Congress Funds Testing of Copper's Ability to Kill Harmful Pathogens
In 2005, the U.S. Congress began appropriating funds for two programs studying the antimicrobial properties of copper alloys. The first study relates to touch surfaces found in healthcare facilities which are a potential means of cross-contamination. The objective is to help reduce the measure of pathogens in those environments and ultimately stem the rate of hospital-acquired infections (HAIs). The second relates to indoor air quality and the potential for copper-based components of heating, ventilating and air-conditioning (HVAC) systems to kill harmful microbes, including molds and harmful bacteria.

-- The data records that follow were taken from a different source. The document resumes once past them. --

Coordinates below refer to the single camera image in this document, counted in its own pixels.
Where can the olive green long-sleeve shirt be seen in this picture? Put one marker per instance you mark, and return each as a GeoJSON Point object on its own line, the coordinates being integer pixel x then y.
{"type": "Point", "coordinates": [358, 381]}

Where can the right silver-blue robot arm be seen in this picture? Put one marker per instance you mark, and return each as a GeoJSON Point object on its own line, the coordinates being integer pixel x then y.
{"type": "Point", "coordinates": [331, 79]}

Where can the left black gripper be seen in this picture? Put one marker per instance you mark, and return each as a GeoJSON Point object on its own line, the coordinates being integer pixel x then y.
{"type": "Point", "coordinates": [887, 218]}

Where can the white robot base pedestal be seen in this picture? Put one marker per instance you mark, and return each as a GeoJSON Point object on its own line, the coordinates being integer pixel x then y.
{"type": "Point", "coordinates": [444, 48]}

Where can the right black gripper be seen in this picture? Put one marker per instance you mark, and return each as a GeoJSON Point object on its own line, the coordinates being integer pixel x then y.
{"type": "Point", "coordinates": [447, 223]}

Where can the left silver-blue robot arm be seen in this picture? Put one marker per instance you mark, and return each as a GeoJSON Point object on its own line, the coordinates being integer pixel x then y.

Following detailed planning and review, two programs were launched in 2007 under the auspices of the Telemedicine and Advanced Technologies Research Center (TATRC), a section of the U.S. Army Medical Research and Materiel Command (USAMRMC), which manages Congressional Special Interest extramural research programs encompassing technology research areas.
The study proposals were initiated by the Copper Development Association. ATI, an affiliate of SCRA, of Charleston, South Carolina, directs the program on behalf of TATRC/USAMRMC.
Partners in the indoor air quality/HVAC study include: University of South Carolina; Medical University of South Carolina; Albrecht Environmental; Piedmont Metals, LLC; BCS, Inc.; Copper Development Association and ATI.
The principal investigator for both studies is Dr. Harold T. Michels, senior vice president, Technology and Technical Services, Copper Development Association.